* **Goal of the exercise**
Where does the word "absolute" occur in the entries below? Copy every line that has it.
* * * * * * *
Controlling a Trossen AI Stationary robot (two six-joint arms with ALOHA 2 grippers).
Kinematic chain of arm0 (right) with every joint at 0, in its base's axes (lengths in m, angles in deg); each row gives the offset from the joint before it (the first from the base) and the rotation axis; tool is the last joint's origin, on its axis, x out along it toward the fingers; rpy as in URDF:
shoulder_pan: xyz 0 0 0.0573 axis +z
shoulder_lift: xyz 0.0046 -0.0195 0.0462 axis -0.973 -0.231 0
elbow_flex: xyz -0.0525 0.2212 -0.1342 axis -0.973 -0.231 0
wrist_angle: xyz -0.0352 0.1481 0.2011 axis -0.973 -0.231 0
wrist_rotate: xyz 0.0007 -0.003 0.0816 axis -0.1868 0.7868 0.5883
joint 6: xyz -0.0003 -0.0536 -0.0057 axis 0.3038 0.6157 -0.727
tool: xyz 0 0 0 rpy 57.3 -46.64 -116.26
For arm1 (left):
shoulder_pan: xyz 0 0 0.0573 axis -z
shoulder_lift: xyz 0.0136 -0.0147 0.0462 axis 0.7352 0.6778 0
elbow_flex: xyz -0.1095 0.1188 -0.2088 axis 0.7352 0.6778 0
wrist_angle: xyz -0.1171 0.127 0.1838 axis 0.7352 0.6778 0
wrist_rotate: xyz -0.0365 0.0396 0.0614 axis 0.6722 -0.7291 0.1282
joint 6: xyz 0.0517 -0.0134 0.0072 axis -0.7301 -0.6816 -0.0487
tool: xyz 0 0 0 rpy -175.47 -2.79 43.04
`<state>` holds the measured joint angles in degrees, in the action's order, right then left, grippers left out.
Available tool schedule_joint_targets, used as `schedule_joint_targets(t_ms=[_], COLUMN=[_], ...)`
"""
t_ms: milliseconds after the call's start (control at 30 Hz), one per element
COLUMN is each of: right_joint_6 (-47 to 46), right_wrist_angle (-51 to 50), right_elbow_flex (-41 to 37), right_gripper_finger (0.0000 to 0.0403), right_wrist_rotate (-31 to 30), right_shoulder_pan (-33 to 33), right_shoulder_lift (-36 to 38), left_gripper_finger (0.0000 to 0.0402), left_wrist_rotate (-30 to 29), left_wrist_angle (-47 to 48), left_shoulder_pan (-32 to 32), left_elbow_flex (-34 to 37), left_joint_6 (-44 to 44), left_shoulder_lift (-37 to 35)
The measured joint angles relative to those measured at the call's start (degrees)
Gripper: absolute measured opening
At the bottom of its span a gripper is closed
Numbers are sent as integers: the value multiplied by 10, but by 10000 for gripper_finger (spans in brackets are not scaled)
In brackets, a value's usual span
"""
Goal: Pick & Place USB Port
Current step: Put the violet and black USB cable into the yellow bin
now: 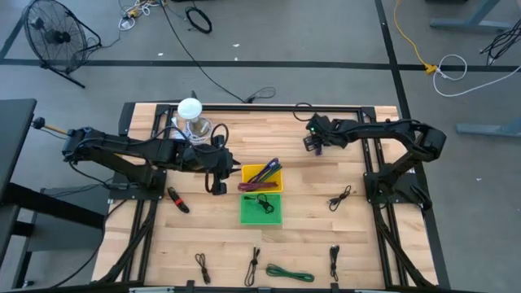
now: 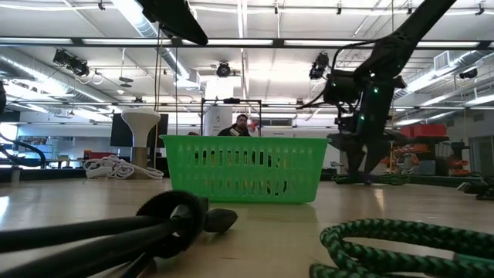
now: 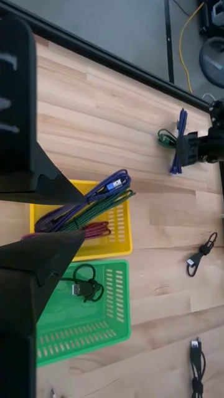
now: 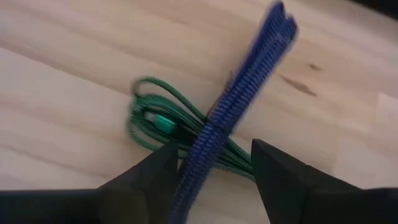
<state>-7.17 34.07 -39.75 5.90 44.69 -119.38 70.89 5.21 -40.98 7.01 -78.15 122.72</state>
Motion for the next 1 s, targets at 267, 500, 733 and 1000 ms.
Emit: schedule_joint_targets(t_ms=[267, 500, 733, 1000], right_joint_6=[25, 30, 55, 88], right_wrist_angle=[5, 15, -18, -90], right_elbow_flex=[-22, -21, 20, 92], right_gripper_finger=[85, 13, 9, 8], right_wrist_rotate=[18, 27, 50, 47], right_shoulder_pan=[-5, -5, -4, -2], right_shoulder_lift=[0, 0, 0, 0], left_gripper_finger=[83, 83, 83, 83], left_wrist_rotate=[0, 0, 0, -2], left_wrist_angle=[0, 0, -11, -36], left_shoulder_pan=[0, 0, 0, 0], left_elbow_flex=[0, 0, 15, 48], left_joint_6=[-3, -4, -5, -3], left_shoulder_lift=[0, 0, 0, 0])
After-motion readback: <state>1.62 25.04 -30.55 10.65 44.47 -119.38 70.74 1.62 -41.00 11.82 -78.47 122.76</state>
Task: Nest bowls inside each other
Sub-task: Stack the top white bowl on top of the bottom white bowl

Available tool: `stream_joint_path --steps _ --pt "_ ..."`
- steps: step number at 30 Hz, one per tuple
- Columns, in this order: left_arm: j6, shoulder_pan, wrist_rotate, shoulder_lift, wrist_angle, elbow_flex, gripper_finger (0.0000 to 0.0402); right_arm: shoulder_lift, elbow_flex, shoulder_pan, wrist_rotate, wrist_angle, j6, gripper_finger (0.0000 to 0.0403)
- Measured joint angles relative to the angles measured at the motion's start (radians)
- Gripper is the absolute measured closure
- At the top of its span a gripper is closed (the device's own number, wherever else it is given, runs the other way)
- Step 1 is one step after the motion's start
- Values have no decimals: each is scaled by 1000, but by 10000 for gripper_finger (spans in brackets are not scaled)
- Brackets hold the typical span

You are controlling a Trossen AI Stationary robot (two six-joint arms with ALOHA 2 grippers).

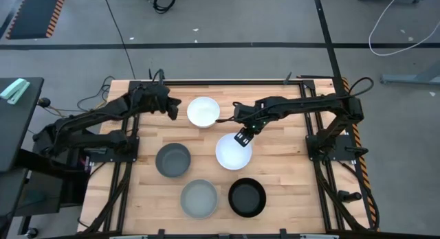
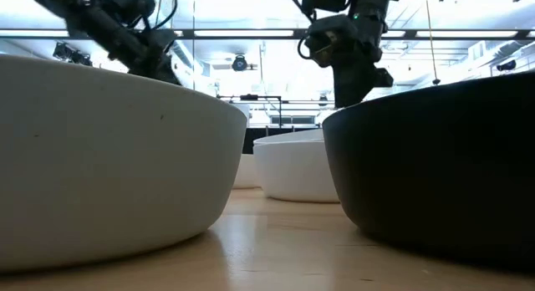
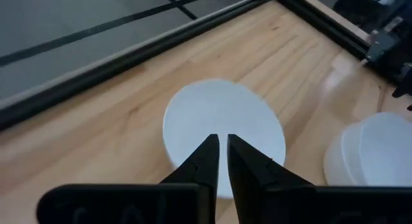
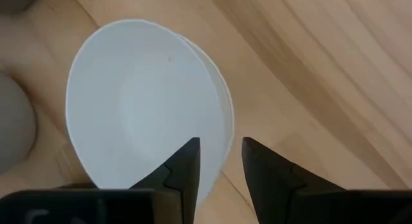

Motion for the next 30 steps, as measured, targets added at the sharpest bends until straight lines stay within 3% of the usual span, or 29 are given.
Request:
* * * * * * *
* **Worked solution**
Gripper: absolute measured opening
- Gripper is the absolute measured closure

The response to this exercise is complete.